[Exercise description] Below are the records; copy exactly the stretch from the line containing "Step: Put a" through the line containing "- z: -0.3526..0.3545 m", both ends included, and nothing else.

[Items from a data source]
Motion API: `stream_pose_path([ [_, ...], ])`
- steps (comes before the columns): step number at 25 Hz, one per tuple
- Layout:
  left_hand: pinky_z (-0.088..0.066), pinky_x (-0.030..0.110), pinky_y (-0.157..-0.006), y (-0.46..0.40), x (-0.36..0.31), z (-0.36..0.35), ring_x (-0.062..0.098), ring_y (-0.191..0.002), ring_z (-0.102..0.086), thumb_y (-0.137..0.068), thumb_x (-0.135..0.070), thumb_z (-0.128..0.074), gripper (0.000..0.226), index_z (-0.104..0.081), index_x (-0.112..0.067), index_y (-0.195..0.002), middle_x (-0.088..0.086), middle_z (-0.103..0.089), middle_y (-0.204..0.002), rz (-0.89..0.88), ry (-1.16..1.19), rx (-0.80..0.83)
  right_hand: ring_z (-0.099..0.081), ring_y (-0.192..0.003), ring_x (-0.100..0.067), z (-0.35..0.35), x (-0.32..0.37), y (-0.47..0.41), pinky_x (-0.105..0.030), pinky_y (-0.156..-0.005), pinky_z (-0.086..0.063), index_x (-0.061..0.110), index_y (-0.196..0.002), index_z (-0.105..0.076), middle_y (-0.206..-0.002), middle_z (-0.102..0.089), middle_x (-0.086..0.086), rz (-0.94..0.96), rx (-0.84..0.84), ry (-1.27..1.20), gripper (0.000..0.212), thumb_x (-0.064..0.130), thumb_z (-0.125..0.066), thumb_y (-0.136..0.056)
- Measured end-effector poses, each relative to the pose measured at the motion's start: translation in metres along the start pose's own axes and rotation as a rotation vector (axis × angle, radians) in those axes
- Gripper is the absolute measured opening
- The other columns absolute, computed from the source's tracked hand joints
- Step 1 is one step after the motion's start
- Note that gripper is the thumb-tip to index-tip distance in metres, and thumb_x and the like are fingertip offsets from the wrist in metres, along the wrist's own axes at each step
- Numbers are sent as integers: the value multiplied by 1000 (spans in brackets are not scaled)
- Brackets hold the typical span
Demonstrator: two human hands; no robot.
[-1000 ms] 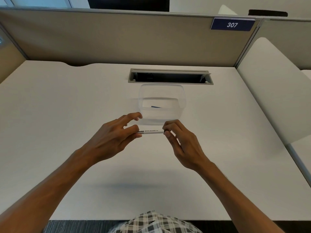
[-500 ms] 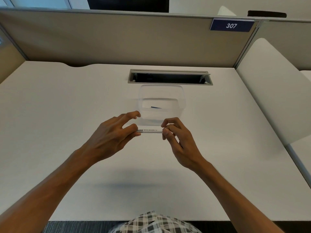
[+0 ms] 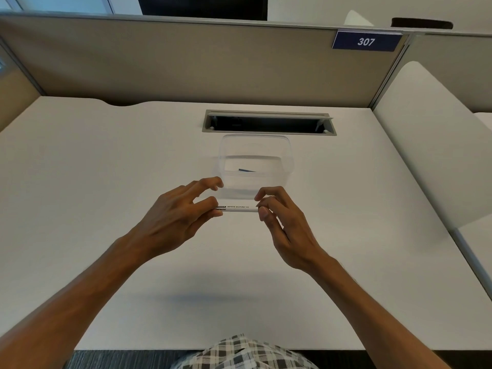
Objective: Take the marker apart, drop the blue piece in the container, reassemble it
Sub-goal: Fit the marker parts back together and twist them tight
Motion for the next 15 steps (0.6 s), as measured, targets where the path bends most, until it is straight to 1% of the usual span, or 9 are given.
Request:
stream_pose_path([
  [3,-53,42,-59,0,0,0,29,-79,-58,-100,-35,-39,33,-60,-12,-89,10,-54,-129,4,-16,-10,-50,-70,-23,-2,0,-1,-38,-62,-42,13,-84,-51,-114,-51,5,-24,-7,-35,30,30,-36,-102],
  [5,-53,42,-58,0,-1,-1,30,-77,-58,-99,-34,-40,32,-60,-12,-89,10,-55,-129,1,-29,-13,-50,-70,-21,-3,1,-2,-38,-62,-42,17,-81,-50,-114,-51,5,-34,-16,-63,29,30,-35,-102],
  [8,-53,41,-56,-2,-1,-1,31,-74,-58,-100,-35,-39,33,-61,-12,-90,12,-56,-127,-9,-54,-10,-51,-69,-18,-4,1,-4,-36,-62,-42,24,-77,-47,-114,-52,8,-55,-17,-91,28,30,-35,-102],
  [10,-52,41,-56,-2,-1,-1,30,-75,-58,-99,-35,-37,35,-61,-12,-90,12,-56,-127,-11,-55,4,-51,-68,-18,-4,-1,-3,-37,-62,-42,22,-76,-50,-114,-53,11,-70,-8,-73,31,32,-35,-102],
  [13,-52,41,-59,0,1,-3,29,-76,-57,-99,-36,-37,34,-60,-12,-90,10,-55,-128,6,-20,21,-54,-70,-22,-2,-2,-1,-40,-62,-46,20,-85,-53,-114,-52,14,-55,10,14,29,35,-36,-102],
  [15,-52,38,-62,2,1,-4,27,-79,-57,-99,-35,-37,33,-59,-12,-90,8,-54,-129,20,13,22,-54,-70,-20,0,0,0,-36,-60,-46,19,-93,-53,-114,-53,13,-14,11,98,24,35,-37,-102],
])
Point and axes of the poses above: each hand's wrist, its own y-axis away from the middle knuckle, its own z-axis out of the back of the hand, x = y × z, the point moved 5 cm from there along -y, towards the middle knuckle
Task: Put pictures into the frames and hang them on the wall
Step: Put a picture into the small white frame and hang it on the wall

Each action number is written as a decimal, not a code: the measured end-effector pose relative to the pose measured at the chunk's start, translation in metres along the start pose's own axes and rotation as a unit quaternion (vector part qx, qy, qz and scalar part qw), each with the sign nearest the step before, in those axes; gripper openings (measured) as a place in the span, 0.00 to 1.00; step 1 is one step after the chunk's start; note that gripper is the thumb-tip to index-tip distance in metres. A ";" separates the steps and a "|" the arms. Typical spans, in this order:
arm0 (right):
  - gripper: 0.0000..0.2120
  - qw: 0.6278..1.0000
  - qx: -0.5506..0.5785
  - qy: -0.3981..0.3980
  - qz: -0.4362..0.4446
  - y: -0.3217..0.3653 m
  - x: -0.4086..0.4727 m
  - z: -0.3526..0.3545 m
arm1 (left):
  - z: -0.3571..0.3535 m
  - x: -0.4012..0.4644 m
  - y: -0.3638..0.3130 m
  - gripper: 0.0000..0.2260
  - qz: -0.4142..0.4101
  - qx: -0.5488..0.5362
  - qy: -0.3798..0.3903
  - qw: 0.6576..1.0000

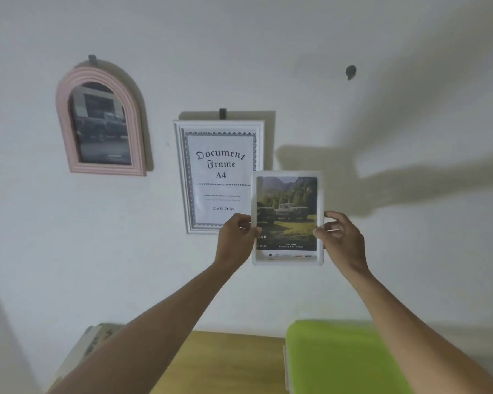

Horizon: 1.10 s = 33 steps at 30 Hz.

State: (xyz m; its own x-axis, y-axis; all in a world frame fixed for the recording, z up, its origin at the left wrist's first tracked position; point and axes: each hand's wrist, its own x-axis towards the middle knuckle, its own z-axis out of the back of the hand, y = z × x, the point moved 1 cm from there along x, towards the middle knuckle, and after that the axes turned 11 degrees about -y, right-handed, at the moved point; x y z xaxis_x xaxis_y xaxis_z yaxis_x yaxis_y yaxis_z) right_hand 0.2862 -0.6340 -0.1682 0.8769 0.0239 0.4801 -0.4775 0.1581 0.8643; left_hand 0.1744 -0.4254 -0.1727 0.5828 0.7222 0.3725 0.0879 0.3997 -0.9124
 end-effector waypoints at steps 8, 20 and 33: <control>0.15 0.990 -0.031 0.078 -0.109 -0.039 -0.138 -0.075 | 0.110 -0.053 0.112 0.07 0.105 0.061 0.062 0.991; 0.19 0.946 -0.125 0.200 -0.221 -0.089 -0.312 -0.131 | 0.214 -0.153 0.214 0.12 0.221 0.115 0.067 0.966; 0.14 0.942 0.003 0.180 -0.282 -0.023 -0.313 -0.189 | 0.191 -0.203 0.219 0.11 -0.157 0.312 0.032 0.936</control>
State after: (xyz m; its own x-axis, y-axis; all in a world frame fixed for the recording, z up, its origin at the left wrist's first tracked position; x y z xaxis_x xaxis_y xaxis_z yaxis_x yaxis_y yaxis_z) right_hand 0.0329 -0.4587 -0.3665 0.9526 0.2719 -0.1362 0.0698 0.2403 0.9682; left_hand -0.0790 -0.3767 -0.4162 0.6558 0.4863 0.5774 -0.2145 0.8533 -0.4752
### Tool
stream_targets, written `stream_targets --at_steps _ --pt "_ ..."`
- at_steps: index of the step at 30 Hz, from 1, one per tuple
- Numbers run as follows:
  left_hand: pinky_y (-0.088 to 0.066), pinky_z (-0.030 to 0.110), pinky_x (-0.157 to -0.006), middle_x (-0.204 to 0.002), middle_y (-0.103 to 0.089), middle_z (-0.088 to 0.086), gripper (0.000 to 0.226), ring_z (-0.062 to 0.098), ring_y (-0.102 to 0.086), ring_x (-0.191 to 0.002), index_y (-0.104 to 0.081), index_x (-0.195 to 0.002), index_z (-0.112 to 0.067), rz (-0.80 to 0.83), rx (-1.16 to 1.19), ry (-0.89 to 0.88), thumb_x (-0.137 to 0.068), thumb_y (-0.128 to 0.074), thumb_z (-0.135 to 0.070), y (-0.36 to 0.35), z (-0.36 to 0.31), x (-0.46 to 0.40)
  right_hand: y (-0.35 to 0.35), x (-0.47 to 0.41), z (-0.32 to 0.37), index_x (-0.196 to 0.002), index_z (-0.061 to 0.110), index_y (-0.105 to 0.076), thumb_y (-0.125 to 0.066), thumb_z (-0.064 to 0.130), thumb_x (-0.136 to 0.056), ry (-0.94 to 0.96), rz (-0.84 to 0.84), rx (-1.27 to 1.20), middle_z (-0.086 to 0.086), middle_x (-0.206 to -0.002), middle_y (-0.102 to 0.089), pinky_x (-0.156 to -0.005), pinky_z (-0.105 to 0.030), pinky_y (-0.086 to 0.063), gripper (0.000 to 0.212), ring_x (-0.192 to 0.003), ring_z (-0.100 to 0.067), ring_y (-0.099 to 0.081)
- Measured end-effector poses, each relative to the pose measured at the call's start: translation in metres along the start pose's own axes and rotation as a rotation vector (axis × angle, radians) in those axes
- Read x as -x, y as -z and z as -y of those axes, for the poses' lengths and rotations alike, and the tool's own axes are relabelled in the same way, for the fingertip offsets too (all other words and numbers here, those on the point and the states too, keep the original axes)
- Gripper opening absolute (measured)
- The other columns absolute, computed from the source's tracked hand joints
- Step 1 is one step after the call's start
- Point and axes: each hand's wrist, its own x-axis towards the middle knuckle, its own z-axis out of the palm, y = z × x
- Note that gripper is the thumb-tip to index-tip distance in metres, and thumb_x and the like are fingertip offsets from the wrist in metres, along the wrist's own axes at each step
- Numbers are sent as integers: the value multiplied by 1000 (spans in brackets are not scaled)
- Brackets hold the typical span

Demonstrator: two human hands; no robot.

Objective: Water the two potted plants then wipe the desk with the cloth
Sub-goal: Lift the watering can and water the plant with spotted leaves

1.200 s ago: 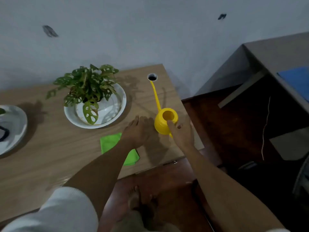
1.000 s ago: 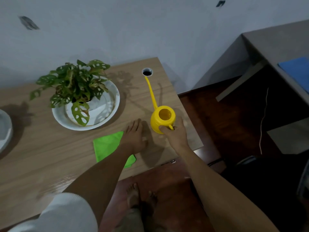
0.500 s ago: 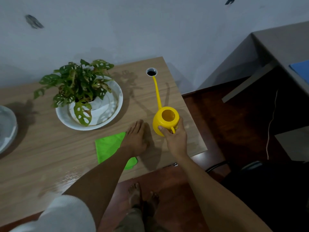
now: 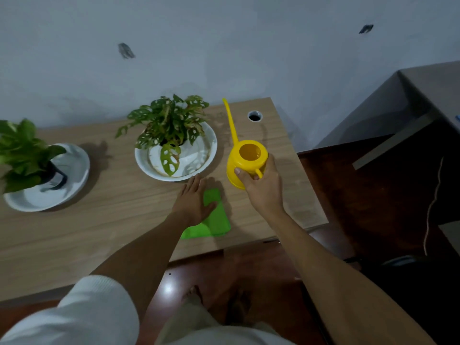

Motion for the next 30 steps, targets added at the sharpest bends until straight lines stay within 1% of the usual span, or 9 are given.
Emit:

[Answer to the problem]
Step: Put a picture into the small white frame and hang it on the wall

Each action number is written as a decimal, not a code: the measured end-effector pose relative to the pose measured at the chunk's start, translation in metres along the start pose's own axes and rotation as a unit quaternion (vector part qx, qy, qz and scalar part qw), each with the sign nearest the step before, in those axes; gripper openings (measured) as a place in the span, 0.00 to 1.00; step 1 is one step after the chunk's start; note that gripper is the thumb-tip to index-tip distance in metres. A ";" separates the steps and a "|" the arms. Typical spans, in this order:
arm0 (right):
  - gripper: 0.0000..0.2120
  - qw: 0.6278..1.0000
  - qx: -0.5506..0.5785
  - qy: -0.3981..0.3980
  - qz: -0.4362..0.4446
  - y: -0.3217..0.3653 m
  - x: -0.4086..0.4727 m
  - z: -0.3526..0.3545 m

The required output has been given in full.